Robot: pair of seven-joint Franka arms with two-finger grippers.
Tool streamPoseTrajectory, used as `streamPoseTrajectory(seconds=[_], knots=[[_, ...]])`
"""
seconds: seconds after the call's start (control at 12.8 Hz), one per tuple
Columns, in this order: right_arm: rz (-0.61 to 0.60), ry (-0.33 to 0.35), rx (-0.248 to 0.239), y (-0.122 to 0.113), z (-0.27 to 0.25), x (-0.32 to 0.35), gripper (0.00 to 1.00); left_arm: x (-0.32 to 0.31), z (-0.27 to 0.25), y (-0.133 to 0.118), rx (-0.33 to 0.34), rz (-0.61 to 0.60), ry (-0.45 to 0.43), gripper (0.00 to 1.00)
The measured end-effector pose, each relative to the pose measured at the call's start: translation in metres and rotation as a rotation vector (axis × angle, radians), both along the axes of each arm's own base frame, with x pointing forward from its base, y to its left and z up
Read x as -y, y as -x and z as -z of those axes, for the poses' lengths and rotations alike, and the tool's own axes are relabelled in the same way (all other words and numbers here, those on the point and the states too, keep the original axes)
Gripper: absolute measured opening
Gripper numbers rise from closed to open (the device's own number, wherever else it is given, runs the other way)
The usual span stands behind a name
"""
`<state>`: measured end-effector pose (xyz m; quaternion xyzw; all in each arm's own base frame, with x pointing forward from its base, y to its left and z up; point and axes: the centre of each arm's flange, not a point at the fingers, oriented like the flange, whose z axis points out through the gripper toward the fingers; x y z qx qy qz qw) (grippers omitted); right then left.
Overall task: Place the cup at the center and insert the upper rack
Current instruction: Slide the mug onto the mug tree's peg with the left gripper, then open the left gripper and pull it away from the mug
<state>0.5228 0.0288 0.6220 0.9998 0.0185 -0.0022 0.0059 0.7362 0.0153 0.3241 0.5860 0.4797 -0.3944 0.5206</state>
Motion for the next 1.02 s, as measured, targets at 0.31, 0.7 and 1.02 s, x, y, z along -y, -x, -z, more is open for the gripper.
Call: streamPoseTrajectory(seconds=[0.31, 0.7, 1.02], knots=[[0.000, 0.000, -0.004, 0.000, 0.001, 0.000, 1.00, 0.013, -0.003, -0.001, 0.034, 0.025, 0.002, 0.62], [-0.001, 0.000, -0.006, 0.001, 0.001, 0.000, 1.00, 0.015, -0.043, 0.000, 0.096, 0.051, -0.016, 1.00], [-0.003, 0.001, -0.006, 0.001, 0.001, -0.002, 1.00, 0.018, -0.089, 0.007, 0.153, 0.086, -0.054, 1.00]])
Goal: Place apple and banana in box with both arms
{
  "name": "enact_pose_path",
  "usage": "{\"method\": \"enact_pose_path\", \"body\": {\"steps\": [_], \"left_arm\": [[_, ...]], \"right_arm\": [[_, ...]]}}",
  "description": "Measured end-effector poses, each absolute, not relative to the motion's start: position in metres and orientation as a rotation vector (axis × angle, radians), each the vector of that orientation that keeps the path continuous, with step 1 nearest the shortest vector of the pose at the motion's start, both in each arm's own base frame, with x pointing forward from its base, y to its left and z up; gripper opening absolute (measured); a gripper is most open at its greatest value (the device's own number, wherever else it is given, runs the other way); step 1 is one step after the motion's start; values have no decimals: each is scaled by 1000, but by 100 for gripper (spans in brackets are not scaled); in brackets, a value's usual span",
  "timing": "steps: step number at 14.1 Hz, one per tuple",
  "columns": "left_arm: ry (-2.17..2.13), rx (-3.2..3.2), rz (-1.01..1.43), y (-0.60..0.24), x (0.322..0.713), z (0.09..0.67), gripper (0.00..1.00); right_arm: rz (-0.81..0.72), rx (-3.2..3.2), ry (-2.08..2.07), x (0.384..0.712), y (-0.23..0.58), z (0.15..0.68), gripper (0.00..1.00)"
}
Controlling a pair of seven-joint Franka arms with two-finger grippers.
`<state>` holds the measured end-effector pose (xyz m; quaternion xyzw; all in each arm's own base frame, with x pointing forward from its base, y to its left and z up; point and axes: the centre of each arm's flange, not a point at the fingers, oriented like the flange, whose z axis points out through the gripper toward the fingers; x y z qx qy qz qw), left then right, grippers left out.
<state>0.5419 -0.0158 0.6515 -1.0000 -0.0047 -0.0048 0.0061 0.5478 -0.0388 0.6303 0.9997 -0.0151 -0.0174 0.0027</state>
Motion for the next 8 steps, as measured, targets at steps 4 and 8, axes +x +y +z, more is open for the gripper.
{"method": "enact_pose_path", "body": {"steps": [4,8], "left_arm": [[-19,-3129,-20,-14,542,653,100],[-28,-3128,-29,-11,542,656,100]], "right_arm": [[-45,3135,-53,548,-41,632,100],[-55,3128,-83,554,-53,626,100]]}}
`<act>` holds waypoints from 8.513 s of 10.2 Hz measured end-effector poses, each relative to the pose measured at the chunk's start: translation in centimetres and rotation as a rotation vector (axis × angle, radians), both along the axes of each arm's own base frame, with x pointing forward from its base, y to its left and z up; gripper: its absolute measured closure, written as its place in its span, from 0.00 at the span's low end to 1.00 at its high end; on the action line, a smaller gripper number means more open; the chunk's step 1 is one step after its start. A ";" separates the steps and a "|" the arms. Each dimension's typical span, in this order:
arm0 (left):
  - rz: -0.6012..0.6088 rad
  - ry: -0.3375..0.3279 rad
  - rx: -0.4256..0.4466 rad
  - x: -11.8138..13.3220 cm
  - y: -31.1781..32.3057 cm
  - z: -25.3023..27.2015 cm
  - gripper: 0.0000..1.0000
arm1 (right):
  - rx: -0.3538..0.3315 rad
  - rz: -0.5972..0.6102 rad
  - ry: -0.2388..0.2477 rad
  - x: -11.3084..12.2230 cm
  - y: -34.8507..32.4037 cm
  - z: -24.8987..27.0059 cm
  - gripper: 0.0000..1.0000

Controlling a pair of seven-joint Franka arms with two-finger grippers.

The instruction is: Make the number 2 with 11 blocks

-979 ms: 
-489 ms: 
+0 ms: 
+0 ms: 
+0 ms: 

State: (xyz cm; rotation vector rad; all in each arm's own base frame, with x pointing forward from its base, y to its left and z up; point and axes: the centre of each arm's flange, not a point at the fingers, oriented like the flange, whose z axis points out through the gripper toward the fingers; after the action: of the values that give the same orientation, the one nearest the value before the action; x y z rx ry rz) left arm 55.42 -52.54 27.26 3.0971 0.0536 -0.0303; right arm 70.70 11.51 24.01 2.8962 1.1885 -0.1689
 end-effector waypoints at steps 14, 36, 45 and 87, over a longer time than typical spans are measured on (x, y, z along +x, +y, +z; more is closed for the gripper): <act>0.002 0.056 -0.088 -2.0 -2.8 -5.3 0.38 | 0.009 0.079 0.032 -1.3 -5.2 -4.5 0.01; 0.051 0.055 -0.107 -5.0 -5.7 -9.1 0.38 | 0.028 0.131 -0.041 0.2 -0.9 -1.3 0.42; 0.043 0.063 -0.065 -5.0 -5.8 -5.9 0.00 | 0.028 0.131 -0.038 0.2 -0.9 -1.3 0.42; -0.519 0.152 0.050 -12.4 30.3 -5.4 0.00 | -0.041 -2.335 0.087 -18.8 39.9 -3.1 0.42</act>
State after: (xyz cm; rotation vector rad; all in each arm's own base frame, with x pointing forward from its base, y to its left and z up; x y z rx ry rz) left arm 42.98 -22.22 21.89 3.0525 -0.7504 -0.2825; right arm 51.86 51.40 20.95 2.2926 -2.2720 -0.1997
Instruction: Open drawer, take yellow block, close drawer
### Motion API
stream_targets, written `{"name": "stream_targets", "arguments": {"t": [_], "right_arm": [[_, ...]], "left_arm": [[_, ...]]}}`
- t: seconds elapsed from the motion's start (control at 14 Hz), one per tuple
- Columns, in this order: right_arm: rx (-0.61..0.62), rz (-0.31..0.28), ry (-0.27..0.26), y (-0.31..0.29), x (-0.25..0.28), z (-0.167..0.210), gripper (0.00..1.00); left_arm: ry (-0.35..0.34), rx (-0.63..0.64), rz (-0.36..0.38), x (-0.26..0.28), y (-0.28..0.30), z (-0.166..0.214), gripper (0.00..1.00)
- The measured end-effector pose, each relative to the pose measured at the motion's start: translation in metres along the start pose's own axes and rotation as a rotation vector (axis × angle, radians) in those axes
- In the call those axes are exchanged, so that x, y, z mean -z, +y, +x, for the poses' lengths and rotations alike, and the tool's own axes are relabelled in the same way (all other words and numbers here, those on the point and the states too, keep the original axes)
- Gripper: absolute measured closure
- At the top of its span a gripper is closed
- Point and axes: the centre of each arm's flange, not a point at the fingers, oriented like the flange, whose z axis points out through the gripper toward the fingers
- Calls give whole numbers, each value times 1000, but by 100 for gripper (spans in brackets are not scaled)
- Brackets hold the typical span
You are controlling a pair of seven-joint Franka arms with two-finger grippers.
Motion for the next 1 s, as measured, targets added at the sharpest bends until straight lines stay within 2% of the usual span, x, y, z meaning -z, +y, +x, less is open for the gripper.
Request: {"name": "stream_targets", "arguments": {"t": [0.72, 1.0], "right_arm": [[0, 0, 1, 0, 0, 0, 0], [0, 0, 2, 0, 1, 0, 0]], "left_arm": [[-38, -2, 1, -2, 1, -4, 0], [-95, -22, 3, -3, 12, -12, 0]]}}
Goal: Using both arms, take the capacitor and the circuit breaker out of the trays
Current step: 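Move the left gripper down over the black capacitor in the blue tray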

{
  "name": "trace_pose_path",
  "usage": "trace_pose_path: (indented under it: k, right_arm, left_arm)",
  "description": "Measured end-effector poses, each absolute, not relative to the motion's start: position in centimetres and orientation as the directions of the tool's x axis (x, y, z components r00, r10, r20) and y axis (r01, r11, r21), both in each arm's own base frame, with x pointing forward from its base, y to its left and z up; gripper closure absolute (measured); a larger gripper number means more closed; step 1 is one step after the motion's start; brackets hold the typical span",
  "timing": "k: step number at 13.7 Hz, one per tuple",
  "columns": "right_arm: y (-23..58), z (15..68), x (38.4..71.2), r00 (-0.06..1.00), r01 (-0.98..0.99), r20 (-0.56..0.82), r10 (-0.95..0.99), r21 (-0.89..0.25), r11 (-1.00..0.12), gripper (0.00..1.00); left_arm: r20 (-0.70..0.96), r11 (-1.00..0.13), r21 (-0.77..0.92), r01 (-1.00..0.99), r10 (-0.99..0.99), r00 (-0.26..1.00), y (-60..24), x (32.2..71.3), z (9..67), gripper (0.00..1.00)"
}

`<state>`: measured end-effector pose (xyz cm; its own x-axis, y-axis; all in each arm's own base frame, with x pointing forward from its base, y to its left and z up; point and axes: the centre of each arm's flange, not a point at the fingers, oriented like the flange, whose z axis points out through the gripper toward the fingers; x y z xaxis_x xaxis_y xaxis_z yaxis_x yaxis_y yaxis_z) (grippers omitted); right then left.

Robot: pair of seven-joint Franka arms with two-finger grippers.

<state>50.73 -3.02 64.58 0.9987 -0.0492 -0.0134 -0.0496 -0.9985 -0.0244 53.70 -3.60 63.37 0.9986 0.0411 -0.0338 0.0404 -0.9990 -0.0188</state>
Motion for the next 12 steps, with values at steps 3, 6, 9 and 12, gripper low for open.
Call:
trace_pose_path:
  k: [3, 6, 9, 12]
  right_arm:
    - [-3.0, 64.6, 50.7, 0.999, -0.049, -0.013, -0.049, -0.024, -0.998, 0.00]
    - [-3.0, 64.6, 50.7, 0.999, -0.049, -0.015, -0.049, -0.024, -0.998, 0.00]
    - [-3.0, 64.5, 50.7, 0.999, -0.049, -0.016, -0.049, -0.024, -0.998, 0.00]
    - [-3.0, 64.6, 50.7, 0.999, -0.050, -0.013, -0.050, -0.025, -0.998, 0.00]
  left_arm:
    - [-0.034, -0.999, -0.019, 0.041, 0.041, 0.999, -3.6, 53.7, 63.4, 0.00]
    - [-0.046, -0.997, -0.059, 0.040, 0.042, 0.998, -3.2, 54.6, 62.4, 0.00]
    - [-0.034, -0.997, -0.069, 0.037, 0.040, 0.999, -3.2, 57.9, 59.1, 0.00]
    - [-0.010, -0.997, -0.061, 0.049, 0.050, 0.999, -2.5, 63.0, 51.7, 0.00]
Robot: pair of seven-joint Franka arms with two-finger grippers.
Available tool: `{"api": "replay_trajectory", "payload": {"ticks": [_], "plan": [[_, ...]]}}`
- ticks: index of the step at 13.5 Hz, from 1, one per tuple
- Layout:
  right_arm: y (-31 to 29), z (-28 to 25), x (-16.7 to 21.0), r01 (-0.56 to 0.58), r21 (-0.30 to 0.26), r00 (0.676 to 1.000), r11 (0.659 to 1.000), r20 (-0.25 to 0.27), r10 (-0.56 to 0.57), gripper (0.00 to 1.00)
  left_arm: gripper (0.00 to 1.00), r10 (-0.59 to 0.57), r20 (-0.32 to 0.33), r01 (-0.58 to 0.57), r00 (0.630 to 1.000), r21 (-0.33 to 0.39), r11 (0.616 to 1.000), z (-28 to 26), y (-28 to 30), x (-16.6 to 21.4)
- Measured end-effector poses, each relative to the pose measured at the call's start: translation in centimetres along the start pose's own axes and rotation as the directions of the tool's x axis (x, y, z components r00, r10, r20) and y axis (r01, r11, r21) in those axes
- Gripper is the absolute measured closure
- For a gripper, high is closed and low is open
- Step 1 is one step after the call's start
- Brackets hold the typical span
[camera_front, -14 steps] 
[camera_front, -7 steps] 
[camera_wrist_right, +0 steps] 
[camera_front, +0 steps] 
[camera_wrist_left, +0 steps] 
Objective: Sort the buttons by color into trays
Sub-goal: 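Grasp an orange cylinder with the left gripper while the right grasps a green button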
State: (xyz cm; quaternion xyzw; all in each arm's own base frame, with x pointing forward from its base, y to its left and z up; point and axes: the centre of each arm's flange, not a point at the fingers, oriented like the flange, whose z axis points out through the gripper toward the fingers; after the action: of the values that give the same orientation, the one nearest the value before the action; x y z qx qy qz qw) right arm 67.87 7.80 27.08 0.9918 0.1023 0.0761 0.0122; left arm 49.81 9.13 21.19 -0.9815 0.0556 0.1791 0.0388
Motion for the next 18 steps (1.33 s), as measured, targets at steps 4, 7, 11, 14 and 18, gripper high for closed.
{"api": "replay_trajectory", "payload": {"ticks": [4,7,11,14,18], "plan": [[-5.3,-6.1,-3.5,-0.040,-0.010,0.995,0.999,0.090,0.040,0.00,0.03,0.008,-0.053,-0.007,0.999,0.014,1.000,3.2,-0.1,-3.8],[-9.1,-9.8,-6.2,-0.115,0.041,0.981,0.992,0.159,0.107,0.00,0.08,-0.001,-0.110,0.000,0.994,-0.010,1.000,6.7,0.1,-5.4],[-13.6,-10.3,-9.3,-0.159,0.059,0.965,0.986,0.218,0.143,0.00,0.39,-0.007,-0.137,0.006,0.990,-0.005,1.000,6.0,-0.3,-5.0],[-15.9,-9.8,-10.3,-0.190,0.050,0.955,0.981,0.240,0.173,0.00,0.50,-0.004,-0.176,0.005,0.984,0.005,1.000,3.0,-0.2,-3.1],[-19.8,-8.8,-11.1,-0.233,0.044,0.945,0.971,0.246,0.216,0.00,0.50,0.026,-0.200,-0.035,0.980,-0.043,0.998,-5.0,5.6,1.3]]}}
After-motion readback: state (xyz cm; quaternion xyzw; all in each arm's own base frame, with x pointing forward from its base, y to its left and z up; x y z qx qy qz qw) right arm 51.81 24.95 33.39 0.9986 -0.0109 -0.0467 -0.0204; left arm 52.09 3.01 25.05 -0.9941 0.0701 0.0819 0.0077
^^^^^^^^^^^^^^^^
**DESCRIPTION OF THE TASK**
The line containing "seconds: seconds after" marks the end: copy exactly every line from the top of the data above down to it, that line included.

**TASK RESPONSE**
Robot: pair of seven-joint Franka arms with two-finger grippers.
Tool streamPoseTrajectory, used as `streamPoseTrajectory(seconds=[_], knots=[[_, ...]])`
"""
seconds: seconds after the call's start (control at 12.8 Hz), one per tuple

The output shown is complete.